● Instructions to follow: Reproduce exactly, from the data that follows, the line with "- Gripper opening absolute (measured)", the line with "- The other", and every line that lies between them.

● Material provided:
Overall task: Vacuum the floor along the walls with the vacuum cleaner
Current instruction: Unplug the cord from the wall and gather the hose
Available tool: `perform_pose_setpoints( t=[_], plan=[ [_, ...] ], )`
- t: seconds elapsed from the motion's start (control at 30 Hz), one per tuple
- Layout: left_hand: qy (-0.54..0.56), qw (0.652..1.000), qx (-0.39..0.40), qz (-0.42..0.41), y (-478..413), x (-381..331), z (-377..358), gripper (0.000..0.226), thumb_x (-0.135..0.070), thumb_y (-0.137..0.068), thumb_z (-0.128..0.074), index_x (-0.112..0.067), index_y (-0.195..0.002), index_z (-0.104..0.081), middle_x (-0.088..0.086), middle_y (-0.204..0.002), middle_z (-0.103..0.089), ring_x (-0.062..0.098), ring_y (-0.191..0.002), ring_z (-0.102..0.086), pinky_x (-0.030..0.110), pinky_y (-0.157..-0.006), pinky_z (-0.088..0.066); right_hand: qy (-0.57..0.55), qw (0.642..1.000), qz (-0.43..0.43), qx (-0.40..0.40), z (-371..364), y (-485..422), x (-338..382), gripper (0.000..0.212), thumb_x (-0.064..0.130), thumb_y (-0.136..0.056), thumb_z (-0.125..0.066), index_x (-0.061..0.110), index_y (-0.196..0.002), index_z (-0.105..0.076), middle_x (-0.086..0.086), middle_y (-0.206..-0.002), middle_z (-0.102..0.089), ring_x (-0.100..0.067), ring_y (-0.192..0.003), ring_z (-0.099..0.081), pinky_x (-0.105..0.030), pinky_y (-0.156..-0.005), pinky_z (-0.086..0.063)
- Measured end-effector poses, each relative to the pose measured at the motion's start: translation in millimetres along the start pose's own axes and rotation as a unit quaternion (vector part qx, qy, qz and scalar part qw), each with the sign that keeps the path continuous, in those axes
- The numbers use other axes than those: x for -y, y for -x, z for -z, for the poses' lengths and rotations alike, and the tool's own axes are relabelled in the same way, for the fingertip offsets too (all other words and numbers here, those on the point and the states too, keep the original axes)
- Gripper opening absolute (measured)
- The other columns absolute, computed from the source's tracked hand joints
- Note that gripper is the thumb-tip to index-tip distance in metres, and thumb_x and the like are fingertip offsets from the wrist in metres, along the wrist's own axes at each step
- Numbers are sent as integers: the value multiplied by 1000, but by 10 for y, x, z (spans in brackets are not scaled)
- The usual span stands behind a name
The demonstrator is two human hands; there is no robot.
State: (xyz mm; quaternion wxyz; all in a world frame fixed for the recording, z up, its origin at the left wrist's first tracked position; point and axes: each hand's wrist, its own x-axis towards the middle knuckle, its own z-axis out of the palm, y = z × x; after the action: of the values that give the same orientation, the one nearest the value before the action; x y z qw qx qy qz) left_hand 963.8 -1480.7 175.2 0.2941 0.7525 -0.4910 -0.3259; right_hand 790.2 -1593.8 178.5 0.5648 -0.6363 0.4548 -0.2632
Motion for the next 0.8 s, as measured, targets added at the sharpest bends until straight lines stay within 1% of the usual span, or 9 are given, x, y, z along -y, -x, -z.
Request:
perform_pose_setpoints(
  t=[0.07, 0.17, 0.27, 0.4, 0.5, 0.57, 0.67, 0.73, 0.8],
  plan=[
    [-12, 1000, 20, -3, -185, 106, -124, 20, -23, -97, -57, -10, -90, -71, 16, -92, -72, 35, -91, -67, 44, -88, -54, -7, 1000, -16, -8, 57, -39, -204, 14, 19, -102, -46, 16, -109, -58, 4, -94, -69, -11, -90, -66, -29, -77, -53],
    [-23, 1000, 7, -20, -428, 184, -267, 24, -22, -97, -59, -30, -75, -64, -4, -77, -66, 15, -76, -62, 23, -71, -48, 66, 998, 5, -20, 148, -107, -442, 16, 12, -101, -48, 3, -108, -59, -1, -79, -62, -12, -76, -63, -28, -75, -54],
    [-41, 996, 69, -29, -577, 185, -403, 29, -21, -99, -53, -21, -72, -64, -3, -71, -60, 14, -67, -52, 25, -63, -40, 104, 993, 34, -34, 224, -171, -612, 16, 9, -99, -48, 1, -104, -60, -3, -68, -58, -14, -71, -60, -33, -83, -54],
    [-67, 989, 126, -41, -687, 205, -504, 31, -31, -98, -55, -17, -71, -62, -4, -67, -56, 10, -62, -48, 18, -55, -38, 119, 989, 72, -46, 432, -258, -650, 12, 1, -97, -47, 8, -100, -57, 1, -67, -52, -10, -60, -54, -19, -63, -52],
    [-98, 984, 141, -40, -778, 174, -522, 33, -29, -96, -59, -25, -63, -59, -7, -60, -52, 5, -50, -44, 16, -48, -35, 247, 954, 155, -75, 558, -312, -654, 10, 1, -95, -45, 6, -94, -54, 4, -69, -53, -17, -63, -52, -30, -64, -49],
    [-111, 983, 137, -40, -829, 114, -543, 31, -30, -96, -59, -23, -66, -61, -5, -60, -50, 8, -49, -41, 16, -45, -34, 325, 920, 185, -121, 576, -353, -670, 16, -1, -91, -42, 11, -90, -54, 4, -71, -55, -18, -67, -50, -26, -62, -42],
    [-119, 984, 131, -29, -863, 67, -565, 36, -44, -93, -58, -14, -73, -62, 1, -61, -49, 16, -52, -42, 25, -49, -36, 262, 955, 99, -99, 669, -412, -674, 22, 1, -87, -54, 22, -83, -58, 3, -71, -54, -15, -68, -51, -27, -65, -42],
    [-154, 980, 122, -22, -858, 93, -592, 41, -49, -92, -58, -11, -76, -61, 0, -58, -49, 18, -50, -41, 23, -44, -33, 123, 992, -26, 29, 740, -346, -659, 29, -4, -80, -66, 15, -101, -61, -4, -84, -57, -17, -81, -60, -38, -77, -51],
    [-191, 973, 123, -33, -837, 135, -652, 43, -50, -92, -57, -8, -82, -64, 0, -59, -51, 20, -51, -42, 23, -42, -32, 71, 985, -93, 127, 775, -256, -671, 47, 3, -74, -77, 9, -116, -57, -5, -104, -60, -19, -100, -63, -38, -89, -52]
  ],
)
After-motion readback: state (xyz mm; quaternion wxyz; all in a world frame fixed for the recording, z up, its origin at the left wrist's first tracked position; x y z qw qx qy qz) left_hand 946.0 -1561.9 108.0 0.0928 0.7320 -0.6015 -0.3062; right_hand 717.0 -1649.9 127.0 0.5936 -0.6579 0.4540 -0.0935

● Written answer:
- Gripper opening absolute (measured)
- The other columns absolute, computed from the source's tracked hand joints

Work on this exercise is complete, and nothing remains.